WHQX
- Gary, West Virginia; United States;
- Broadcast area: Southeastern West Virginia Southwestern Virginia
- Frequency: 107.7 MHz
- Branding: Kicks Country

Programming
- Format: Country
- Affiliations: Premiere Networks Westwood One

Ownership
- Owner: Charles Spencer and Rick Lambert; (First Media Services, LLC);
- Sister stations: WHAJ, WHIS, WHKX, WKEZ, WKOY-FM, WKQR, WKQB, WAMN, WELC

History
- First air date: 1989
- Former call signs: WJHT (1989–1993) WNNY (1993–1997)
- Call sign meaning: QX = "Kicks"

Technical information
- Licensing authority: FCC
- Facility ID: 6005
- Class: C3
- ERP: 8,600 watts
- HAAT: 172 meters (564 ft)
- Transmitter coordinates: 37°8′1.0″N 81°35′42.0″W﻿ / ﻿37.133611°N 81.595000°W

Links
- Public license information: Public file; LMS;
- Webcast: Listen Live
- Website: kickscountry.com

= WHQX =

WHQX (107.7 FM, "Kicks Country") is a radio station licensed to serve Gary, West Virginia, United States. The station is owned and operated by Charles Spencer and Rick Lambert, through licensee First Media Services, LLC.

==Programming==
WHQX broadcasts a country music format serving Southeastern West Virginia and Southwestern Virginia. The station operates in conjunction with sister station WHKX as "Kicks Country".

==History==
Cedar Bluff Broadcasting Company, Inc., received the original construction permit for a new FM radio station to serve Cedar Bluff, Virginia, from the Federal Communications Commission (FCC) on June 20, 1988. The new station was assigned the call sign WJHT by the FCC on December 7, 1989. WJHT received its license to cover from the FCC on March 15, 1991.

Facing financial difficulties, Cedar Bluff Broadcasting Company, Inc., filed an application with the FCC in February 1992 to voluntarily assign its broadcast license to Richard A. Money, bankruptcy trustee. The transfer was approved by the FCC on March 19, 1992. Money, in turn, reached an agreement to sell this station to the Raslor Corporation in March 1992. The deal was approved by the FCC on June 5, 1992, and the transaction was finally consummated more than a year later on June 7, 1993.
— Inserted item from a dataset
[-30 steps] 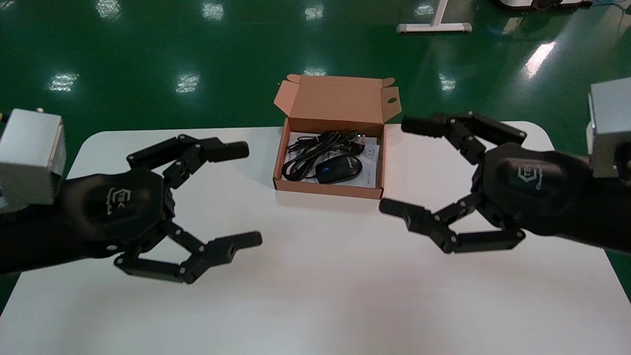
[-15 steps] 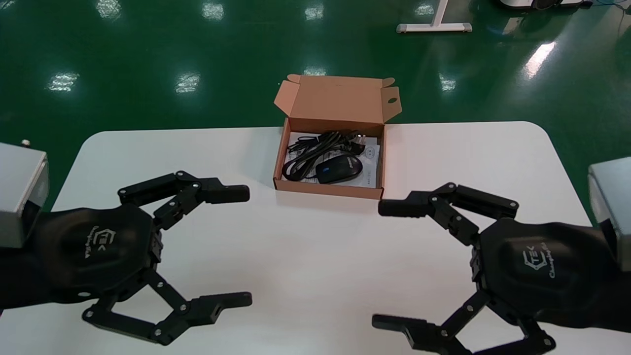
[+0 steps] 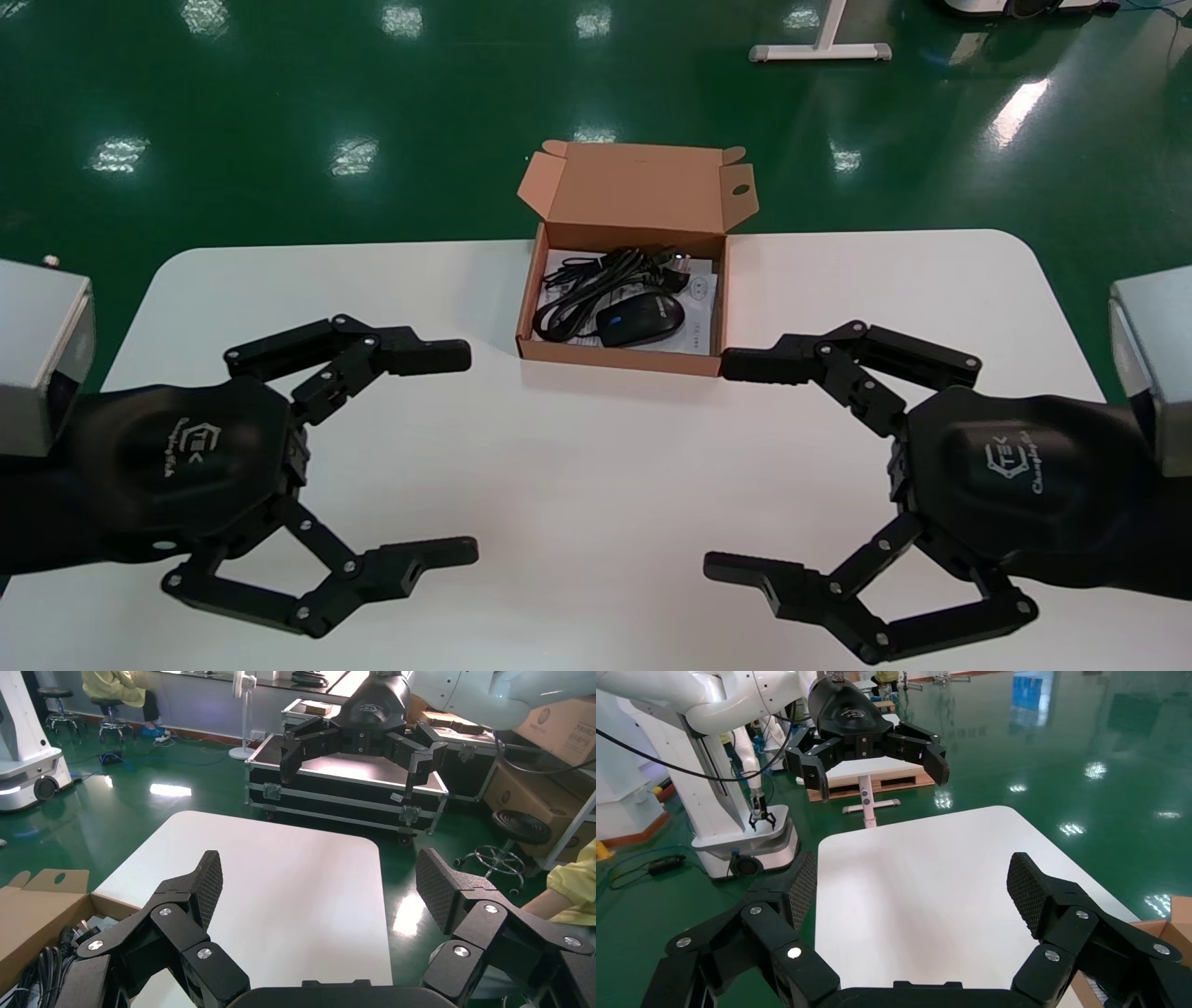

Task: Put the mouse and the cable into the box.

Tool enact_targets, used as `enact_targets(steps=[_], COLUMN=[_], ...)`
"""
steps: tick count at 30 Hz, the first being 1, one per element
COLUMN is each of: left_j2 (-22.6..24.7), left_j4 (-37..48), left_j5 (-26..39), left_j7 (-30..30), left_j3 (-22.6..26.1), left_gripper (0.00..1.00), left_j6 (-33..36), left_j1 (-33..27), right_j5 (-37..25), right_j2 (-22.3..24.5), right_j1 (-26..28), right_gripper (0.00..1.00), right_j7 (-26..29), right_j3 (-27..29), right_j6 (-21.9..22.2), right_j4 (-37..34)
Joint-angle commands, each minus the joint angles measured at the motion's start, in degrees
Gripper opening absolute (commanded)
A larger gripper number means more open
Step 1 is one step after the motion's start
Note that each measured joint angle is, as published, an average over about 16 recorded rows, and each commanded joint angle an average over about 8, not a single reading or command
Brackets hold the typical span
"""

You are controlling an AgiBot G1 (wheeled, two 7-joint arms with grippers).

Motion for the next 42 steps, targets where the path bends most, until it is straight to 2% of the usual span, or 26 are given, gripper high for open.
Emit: enact_targets(steps=[1, 42], left_j2=[0.0, 0.2], left_j4=[0.0, 0.3], left_j5=[0.0, 0.1], left_j7=[0.0, 0.1], left_j3=[0.0, 0.0], left_gripper=[1.0, 1.0], left_j6=[0.0, -0.2], left_j1=[0.0, -0.1], right_j5=[0.0, -0.2], right_j2=[-0.1, -0.3], right_j1=[0.0, 0.3], right_gripper=[1.0, 1.0], right_j7=[0.0, -0.3], right_j3=[0.0, 0.0], right_j6=[0.1, 0.3], right_j4=[-0.1, -0.6])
Logo used until August 2009.

Just two days later, Raslor Corporation applied to the FCC to transfer the license for WJHT to Bluefield Broadcasting Company, Inc. The deal was approved by the FCC on August 11, 1993, and the transaction was consummated on August 13, 1993. The new owners had the FCC change the call sign to WBBY on August 27, 1993.

In October 1996, Bluefield Broadcasting Company, Inc., reached an agreement to sell this station to New Adventure Communications, Inc. The deal was approved by the FCC on November 29, 1996, and the transaction was consummated on January 31, 1997. In February 1997, New Adventure Communications, Inc., applied to transfer the WBBY license to Adventure Communications, Inc. The deal was approved by the FCC on March 6, 1997, and the transaction was consummated on May 29, 1997. The station was assigned the WHQX call sign by the FCC on May 30, 1997.

In July 2000, Adventure Communications, Inc., reached an agreement to sell WHQX to Triad Broadcasting through its Monterey Licenses, LLC, subsidiary. The deal was approved by the FCC on August 8, 2000, and the transaction was consummated on September 15, 2000.

At the request of the licensee, the FCC modified WHQX's community of license from Cedar Bluff, Virginia, to Gary, West Virginia, effective September 30, 2003.

Effective May 1, 2013, Triad Broadcasting sold WHQX and 29 other stations to L&L Broadcasting for $21 million.

Effective December 14, 2018, Alpha Media (the successor to L&L Broadcasting) sold WHQX, five sister stations, and a translator to First Media Services, LLC for $1.825 million.